┌──

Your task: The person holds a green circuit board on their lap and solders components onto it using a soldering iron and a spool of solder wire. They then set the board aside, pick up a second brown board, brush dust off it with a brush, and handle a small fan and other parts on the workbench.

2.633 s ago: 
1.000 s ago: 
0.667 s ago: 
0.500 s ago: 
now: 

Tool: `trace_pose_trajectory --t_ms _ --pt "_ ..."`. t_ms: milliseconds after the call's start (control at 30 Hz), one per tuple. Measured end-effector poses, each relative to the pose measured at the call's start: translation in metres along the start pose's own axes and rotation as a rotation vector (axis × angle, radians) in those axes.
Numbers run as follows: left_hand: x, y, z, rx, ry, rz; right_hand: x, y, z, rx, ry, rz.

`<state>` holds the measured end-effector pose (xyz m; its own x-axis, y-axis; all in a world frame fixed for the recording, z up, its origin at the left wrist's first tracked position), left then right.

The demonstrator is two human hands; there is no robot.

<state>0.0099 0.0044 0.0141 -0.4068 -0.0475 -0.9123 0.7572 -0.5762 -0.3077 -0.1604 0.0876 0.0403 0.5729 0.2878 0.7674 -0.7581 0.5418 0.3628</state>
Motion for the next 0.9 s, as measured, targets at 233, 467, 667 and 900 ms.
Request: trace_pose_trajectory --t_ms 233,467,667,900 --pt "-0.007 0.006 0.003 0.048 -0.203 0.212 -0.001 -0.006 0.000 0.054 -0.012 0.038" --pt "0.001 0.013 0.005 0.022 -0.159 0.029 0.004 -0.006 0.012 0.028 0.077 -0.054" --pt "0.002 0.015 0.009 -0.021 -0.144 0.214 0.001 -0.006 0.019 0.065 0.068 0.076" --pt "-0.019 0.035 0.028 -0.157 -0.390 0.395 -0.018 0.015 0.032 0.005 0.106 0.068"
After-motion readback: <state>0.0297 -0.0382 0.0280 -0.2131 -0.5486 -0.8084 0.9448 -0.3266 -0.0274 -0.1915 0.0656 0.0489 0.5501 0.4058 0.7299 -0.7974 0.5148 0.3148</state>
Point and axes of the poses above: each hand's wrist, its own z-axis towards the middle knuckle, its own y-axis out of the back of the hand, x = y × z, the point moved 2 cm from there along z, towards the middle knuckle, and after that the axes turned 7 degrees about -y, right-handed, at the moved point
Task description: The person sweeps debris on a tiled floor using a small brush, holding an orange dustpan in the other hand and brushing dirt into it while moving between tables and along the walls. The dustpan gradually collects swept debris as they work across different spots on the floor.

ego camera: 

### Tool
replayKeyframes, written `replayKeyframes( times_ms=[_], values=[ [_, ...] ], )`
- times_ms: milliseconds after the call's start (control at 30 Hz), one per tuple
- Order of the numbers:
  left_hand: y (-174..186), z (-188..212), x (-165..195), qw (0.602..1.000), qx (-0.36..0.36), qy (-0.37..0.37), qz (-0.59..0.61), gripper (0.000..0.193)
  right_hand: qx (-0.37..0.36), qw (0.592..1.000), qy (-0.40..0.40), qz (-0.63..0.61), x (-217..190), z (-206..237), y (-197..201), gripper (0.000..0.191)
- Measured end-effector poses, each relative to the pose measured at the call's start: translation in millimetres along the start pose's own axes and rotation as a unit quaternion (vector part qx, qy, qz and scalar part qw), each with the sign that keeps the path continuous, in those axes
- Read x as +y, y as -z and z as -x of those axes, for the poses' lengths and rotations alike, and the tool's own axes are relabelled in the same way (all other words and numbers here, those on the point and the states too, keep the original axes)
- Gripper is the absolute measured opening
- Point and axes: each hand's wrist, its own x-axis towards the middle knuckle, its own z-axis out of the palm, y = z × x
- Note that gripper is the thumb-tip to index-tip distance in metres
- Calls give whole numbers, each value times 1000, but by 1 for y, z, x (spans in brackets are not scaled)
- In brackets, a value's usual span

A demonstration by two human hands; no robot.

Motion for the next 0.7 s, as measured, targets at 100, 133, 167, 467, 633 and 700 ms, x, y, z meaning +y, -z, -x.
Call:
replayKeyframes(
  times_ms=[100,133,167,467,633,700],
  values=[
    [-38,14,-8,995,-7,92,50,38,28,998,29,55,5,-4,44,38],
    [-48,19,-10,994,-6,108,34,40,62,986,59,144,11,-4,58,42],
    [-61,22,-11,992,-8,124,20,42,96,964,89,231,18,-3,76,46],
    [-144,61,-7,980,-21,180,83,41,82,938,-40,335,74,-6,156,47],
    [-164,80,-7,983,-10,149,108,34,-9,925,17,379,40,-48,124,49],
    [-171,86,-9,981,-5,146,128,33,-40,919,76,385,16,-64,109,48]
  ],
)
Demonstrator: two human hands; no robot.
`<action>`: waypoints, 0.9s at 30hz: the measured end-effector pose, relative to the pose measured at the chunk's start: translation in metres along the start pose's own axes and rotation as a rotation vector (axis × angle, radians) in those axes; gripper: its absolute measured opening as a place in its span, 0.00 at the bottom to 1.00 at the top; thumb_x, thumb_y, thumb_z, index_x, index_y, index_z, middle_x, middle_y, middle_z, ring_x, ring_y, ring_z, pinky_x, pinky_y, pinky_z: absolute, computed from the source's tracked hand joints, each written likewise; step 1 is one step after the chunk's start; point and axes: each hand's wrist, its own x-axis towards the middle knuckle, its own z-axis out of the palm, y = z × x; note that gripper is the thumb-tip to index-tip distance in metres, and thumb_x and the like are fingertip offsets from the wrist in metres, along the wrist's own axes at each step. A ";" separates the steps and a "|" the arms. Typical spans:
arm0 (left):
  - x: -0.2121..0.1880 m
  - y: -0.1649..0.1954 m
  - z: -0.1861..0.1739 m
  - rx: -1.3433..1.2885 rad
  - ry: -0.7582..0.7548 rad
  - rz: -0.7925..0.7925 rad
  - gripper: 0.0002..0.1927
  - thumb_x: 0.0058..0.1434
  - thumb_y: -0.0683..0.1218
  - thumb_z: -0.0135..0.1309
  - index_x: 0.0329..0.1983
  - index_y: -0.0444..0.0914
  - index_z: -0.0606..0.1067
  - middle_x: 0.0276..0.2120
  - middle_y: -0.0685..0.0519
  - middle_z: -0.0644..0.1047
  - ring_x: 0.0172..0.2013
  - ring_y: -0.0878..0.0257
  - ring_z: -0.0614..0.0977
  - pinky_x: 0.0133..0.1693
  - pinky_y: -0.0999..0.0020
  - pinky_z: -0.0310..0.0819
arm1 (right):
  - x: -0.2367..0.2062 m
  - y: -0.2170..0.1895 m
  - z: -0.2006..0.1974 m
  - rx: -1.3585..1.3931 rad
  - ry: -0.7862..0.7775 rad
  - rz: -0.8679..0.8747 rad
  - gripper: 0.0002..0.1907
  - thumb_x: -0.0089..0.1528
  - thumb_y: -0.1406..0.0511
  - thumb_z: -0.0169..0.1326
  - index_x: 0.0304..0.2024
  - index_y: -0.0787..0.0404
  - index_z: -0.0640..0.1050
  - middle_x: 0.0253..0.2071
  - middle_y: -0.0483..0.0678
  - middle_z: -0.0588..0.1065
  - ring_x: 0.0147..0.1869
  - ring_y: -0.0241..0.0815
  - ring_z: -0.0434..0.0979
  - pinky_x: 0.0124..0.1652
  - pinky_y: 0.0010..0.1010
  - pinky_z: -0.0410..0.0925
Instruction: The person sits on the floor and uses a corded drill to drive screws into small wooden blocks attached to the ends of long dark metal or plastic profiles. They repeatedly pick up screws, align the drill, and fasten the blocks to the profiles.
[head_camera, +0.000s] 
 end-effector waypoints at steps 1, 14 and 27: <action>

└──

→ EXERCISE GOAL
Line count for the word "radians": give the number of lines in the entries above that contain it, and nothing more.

→ FINAL ANSWER
2